Supreme Court rules in favor of arbitration

WASHINGTON (AP) -- The Supreme Court ruled Tuesday that disputes between consumers and companies that issue low-rate credit cards to people with bad credit ratings can be handled in business-friendly arbitration, rather than federal court.

The justices voted 8-1 to reverse a federal appeals court ruling allowing consumers to sue in federal court, the latest in a string of recent high court decisions in favor of arbitration. The consumers said they were promised an initial $300 in available credit, but were charged $257 in fees in the first year they had the credit card.

But the court, with only Justice Ruth Bader Ginsburg dissenting, agreed with the companies' argument that the dispute must be settled through arbitration, under an agreement that the customers signed to receive the card.

The federal Credit Repair Organizations Act, signed by President Bill Clinton in 1996, says consumers have a right to sue, which the federal appeals court in San Francisco interpreted as a right to go to court, rather than be forced to submit to arbitration.
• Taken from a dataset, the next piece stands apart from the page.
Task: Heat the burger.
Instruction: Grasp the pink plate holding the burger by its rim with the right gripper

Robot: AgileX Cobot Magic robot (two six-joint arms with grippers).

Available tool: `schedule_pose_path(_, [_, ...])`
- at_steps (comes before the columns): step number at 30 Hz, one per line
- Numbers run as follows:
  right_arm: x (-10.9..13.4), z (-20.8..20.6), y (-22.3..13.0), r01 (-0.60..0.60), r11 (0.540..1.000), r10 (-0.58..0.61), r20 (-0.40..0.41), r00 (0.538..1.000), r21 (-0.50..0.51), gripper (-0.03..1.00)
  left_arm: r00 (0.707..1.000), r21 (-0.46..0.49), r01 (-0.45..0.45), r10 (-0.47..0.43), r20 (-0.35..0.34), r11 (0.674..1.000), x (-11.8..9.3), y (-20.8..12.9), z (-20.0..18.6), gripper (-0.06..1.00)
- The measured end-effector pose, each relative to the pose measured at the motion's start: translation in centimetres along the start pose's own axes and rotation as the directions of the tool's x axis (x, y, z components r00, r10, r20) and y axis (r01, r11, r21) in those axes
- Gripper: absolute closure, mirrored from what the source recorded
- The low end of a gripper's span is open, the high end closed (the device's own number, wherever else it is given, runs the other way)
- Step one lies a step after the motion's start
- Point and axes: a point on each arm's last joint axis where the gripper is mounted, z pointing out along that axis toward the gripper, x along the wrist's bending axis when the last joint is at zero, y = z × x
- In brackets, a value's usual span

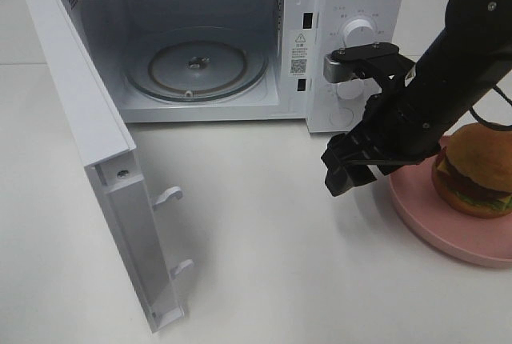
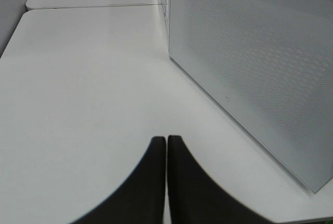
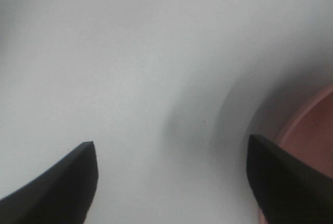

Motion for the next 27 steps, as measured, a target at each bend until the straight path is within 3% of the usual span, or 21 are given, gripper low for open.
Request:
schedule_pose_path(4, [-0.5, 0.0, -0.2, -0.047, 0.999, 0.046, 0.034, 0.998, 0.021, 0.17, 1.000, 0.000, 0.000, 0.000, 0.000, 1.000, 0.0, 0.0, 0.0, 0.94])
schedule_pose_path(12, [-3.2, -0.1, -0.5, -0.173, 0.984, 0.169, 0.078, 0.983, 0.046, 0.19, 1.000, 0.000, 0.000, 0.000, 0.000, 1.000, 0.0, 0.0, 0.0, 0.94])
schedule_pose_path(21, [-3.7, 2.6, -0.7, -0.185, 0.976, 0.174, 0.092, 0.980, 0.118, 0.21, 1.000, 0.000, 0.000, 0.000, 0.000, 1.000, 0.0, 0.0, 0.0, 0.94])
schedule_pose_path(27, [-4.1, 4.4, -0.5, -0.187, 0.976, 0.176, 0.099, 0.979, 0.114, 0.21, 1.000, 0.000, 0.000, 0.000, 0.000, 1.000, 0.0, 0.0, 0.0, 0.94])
Appeals courts in Atlanta and Philadelphia have ruled otherwise in evaluating the same language in the law.

The Supreme Court has resolved that conflict among appeals courts in favor of business interests.

The case is CompuCredit Corp. v. Greenwood, 10-948.

Court won't allow private prison employees lawsuit

WASHINGTON (AP) -- The Supreme Court won't allow employees at a privately run federal prison to be sued by an inmate in federal court, despite his complaint that their neglect left him with two permanently damaged arms.

The high court ruled 8-1 to throw out the federal lawsuit by inmate Richard Lee Pollard against employees of the GEO Group, formerly known as Wackenhut Corrections Corp. Pollard wanted to sue for his treatment after he fell and fractured both of his elbows at the privately run Taft Correctional Institution in Taft, Calif.

Justice Stephen Breyer wrote for the court that Pollard should have sued in state court, where there would be "significant deterrence and compensation" if Pollard could prove GEO officials mistreated him.

Justice Ruth Bader Ginsburg was the only dissenter in this case.